H1 and H2 together make up the length of the riser 12 section from the water bottom 8 and in some examples extend up to the deck of the drilling rig 4A. Filling the riser 12 at least in part with the riser fluid (e.g., air) allows continuous flow quantity control of the fluid flowing into and out of the wellbore 15. Thus, it is relatively easy to detect a phenomenon, such as, for example, drilling fluid flowing into an exposed formation. It is furthermore possible to maintain a substantially constant drilling fluid pressure at the level of the water bottom 8 when the drilling fluid density changes. Choosing a different inlet pressure to the subsea mudlift pump 20 will rapidly cause the heights H1 and H2 to change according to the new selected wellbore annulus 30 pressure. If so desired, the outlet 17 from the annulus 30 to the subsea mudlift pump 20 can be arranged at a level below the water bottom 8, for example by coupling a first pump pipe (not shown) to the annulus 30 at a level below the water bottom 8. In order to prevent the drilling fluid pressure from exceeding an acceptable level (e.g. in the case of a pipe “trip”—that is, complete removal and reinsertion of the drill pipe string 16 from the wellbore 15), the riser 12 may be provided with a dump valve (not shown). A dump valve (not shown) of this type may be set to open at a particular pressure for outflow of drilling fluid to the body of water 1.

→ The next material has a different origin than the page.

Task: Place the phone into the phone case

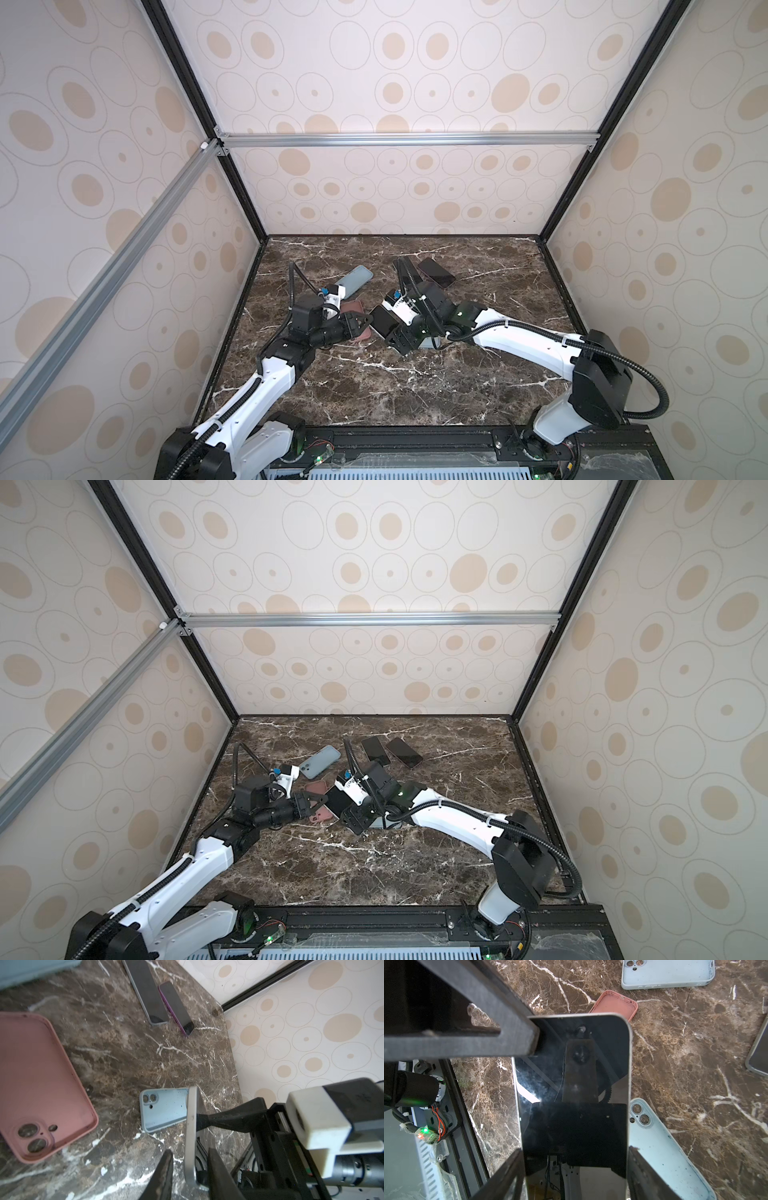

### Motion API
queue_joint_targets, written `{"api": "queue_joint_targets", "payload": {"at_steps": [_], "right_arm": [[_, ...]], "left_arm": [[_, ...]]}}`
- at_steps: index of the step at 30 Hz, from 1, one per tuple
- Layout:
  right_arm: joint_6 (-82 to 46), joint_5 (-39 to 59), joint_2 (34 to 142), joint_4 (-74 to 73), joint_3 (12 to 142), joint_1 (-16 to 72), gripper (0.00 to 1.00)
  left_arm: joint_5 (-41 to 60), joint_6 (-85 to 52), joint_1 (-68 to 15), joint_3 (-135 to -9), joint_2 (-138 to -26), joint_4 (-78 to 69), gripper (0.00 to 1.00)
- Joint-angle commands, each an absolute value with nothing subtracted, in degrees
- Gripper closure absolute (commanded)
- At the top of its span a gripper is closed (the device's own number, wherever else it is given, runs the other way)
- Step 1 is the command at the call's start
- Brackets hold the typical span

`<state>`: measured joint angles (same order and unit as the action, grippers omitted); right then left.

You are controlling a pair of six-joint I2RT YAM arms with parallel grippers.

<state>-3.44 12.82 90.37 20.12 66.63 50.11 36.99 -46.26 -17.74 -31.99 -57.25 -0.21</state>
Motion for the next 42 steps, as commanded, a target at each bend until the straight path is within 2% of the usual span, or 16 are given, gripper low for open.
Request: {"api": "queue_joint_targets", "payload": {"at_steps": [1, 11, 15, 17, 21, 24, 28, 37, 39, 42], "right_arm": [[-3.13, 12.79, 88.89, 18.11, 68.7, 50.59, 0.86], [-2.95, 11.95, 89.07, 17.93, 68.64, 50.78, 0.85], [-2.86, 11.87, 89.09, 17.93, 68.44, 50.78, 0.8], [-3.04, 11.78, 88.89, 17.78, 68.11, 50.8, 0.71], [-3.56, 11.28, 87.62, 17.05, 66.54, 50.8, 0.41], [-3.89, 11.08, 86.45, 17.24, 65.41, 50.83, 0.24], [-4.89, 10.89, 84.63, 17.48, 63.65, 50.73, 0.12], [-9.87, 11.89, 79.38, 18.29, 60.8, 50.46, 0.05], [-14.87, 11.19, 77.26, 15.96, 58.55, 49.27, 0.05], [-23.89, 15.74, 74.2, 8.41, 53.58, 45.45, 0.09]], "left_arm": [[38.6, -45.71, -17.49, -33.0, -57.28, -0.3, 0.81], [42.98, -48.07, -17.49, -31.59, -57.53, -4.96, 0.99], [42.89, -48.42, -17.49, -31.52, -57.31, -5.51, 1.0], [42.72, -48.66, -17.49, -31.46, -57.18, -5.69, 1.0], [42.25, -49.09, -17.47, -31.46, -56.62, -6.46, 1.0], [42.01, -49.4, -17.49, -31.35, -56.09, -7.48, 1.0], [41.96, -49.92, -17.48, -31.33, -55.99, -9.23, 1.0], [41.36, -50.6, -17.3, -31.53, -56.14, -14.51, 1.0], [40.65, -50.15, -17.26, -31.85, -55.58, -15.47, 1.0], [39.21, -49.66, -17.18, -31.59, -54.68, -18.25, 1.0]]}}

In FIG. 1, reference number 1 denotes the body of water. The drilling rig 4A may comprise a support structure 2 (if the rig 4A is bottom supported), a deck 4 and the derrick 6. The support structure 2 if used is placed on the water bottom 8 and projects above the water surface 10. As explained above the deck 4 may also be supported by a floating platform (not shown). The riser 12 may extends from the water bottom 8 or a subsea wellhead (not shown) up to the deck 4, while the liner 14 may extend further down into the wellbore 15. The riser 12 may be provided with certain required well head valves (not shown). The drill string 16 when disposed in the wellbore 15 extends from the deck 4 and down through the liner 14.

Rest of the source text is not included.